Let’s build a tiny AutoDiff engine (inspired by Andrej Karpathy’s Micrograd) to understand what PyTorch does under the hood.

import math

class Value:
    def __init__(self, data, _children=(), _op='', label=''):
        self.data = data
        self.grad = 0.0
        self._backward = lambda: None
        self._prev = set(_children)
        self._op = _op
        self.label = label

    def __repr__(self):
        return f"Value(data={self.data})"

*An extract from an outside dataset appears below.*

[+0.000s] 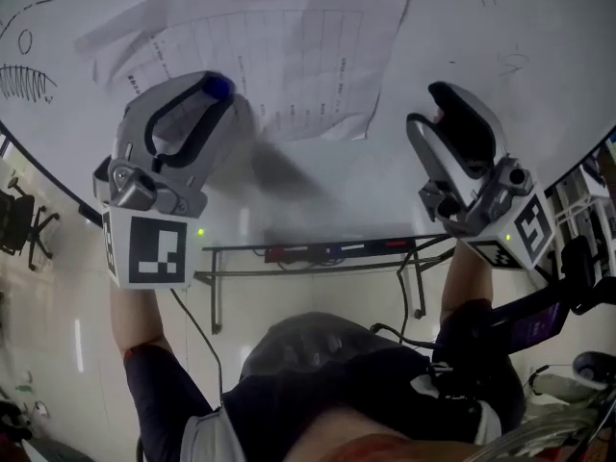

    def __add__(self, other):
        other = other if isinstance(other, Value) else Value(other)
        out = Value(self.data + other.data, (self, other), '+')

        def _backward():
            # Local gradients for addition are 1.0
            self.grad += 1.0 * out.grad
            other.grad += 1.0 * out.grad
        out._backward = _backward
        return out

    def __mul__(self, other):
        other = other if isinstance(other, Value) else Value(other)
        out = Value(self.data * other.data, (self, other), '*')

        def _backward():
            # Local gradients for multiplication are the other value
            self.grad += other.data * out.grad
            other.grad += self.data * out.grad
        out._backward = _backward
        return out

    def backward(self):
        # Topological sort to ensure we process parents before children
        topo = []
        visited = set()
        def build_topo(v):
            if v not in visited:
                visited.add(v)
                for child in v._prev:
                    build_topo(child)
                topo.append(v)
        build_topo(self)

        # Go backwards
        self.grad = 1.0
        for node in reversed(topo):
            node._backward()

# Usage
x = Value(2.0, label='x')
w = Value(-3.0, label='w')
b = Value(10.0, label='b')
a = x * w; a.label = 'a'
y = a + b; y.label = 'y'

y.backward()
print(f"y = {y.data}")
print(f"dy/dx = {x.grad}")

5. Interactive Visualizer: Graph Builder

Visualize the Computational Graph for y = (x + w) × b.

Inputs: x=2, w=1, b=3.
Forward Pass (Blue): Values flow up. 2+1 = 3, then 3 \times 3 = 9.
Backward Pass (Red): Gradients flow down. \frac{\partial y}{\partial y} = 1, then splits to a and b.

6. Summary

Computational Graph: Represents math as a tree of operations.
AutoDiff: Applies the Chain Rule recursively on this graph.
Reverse Mode: The secret sauce of Deep Learning that allows us to compute gradients for millions of parameters efficiently in one backward pass.